Another sustainability initiative the team pushed is using Arizona Grass Raised Beef in their burgers.

“In a perfect world we’d walk to the farmers market to buy everything, but in a high-volume restaurant, that’s not feasible,” said Ware, whose restaurants use 100,000 pounds of beef a year.

So AZ Wilderness pressured their food distributor to pick up the local product, and it did.

Their commitment to local ingredients runs deep.

“Last month we went for four weeks in a row to pick blackberries in Cornville,” he said. “It was hot and we spent three hours and got less than 100 pounds a week and our goal was 500 pounds. It was a lot of more bandwidth than just clicking on the internet and having it show up on the doorstep,” he said.

“In the long run, these initiatives will ultimately raise sales because when people know about it, they feel like they’re actually able to make a difference. It’s conscious consumption.”

Ware found his passion for craft beer while he was an undergraduate at ASU and met someone who was fermenting homemade beer in a closet.

“So my brother and I started home brewing and we were obsessed,” he said. “I had six roommates and they would drink even our worst beer.”

As an interdisciplinary studies major, he was able to explore his passion in a variety of contexts.

“The interdisciplinary world is very open to interpretations of history and science and art, and is very broad and adaptable, so every project I did was based on beer,” he said.

After graduating in 2008, Ware was determined to get into the industry, despite the tough economy.
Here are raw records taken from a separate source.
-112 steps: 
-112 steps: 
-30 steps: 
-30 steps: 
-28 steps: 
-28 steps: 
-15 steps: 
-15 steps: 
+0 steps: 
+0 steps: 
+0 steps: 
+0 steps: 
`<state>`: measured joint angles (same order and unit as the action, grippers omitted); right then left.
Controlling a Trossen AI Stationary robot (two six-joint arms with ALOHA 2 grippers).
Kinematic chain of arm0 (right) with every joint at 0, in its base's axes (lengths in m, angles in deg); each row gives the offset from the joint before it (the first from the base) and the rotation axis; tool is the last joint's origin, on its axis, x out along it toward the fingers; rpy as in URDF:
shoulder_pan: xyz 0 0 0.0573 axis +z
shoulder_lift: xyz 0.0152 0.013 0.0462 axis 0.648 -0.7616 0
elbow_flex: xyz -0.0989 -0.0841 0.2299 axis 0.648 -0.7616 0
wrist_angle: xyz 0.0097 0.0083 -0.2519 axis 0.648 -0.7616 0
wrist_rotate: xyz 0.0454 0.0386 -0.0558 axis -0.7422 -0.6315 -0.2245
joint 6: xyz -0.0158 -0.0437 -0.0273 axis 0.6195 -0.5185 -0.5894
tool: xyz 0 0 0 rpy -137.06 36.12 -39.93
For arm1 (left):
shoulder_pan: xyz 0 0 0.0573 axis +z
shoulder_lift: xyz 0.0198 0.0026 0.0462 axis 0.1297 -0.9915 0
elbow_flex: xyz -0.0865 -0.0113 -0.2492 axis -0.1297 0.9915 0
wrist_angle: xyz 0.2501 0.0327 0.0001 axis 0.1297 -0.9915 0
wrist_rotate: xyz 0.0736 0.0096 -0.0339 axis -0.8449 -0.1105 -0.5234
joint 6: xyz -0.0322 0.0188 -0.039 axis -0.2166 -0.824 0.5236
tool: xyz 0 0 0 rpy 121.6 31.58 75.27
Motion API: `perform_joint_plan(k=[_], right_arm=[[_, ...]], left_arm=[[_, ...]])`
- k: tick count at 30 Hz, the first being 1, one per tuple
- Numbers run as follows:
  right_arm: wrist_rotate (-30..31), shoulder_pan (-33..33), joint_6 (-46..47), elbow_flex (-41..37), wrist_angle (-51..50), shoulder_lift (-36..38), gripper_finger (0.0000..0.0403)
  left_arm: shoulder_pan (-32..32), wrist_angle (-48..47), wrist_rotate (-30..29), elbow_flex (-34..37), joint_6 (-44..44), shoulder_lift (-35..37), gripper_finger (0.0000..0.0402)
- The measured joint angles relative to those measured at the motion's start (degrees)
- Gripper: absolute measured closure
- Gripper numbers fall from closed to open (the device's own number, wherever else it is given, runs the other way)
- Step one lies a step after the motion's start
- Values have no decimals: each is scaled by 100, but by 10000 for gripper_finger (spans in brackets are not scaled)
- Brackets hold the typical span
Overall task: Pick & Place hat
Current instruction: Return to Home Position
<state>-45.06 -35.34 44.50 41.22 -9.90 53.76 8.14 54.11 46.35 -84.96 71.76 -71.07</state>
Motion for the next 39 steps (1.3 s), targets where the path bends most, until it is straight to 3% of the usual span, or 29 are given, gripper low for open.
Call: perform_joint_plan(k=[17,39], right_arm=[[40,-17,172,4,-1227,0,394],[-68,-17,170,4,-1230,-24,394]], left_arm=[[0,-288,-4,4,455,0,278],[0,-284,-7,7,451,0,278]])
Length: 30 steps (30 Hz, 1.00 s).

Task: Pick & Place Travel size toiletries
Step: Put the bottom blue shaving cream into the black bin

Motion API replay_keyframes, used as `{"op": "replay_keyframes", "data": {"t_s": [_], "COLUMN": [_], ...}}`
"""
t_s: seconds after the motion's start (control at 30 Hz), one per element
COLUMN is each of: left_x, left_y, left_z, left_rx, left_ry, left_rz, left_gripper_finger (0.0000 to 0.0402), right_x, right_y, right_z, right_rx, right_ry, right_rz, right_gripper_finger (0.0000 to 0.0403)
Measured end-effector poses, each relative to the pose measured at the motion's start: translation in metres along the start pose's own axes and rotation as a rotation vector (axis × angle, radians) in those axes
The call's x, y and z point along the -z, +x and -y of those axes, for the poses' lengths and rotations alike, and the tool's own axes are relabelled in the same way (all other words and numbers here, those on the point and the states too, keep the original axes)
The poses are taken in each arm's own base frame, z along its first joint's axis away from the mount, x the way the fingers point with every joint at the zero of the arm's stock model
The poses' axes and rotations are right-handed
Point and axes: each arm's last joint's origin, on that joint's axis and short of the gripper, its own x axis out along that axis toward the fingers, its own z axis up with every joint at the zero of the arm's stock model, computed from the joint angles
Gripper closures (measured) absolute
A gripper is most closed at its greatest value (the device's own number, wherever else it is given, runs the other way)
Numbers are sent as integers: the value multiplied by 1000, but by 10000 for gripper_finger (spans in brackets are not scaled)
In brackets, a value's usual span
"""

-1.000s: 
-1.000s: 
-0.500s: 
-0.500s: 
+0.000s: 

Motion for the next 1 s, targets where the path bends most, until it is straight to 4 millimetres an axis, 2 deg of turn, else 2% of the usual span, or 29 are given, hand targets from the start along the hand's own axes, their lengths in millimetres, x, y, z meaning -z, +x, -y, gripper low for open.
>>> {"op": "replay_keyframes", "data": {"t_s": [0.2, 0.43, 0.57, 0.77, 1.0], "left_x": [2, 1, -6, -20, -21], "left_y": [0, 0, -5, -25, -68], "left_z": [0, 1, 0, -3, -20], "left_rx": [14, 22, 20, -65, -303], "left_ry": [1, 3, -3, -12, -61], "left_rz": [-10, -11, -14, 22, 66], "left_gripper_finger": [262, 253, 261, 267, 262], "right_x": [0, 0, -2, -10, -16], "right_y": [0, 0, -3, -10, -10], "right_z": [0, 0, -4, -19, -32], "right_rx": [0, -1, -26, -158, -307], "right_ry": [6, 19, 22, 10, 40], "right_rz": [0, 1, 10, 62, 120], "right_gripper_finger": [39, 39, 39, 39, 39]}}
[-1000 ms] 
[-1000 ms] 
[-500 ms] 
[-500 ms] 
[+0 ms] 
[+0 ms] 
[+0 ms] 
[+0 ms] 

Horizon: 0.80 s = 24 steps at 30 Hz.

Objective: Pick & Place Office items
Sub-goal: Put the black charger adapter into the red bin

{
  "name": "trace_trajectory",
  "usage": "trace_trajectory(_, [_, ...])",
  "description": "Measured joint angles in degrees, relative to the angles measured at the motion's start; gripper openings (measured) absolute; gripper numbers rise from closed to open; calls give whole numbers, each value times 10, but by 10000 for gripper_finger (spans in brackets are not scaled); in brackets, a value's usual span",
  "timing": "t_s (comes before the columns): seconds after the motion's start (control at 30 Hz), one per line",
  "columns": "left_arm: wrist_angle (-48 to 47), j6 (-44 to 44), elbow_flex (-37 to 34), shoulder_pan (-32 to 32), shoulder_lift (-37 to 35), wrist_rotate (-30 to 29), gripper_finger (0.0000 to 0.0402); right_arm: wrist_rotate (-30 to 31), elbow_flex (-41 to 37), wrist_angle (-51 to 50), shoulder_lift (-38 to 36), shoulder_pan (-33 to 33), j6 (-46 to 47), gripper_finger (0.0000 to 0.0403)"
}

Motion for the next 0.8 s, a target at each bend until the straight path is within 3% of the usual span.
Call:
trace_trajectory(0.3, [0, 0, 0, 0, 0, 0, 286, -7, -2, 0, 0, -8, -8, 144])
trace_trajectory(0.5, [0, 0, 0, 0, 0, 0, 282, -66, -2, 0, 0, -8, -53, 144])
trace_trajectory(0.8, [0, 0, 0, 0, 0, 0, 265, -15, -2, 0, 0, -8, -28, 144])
He started as a keg washer, making $9 an hour, riding his bike to work and sleeping on friends’ couches. The launch of the brewery was delayed for financial reasons, but Arizona Wilderness was named the best new brewery in 2013 — a designation that brought an avalanche of attention.

Now, with 150 employees, Ware is eager to share his and Buford’s vision of sustainability, so he’s taken them to see where the food comes from.

“Can we get our core people to visit the malting facility and go to the ranch to see the cows, because once they do that, it’s at the forefront of their consciousness and they’ll be way more passionate about it.”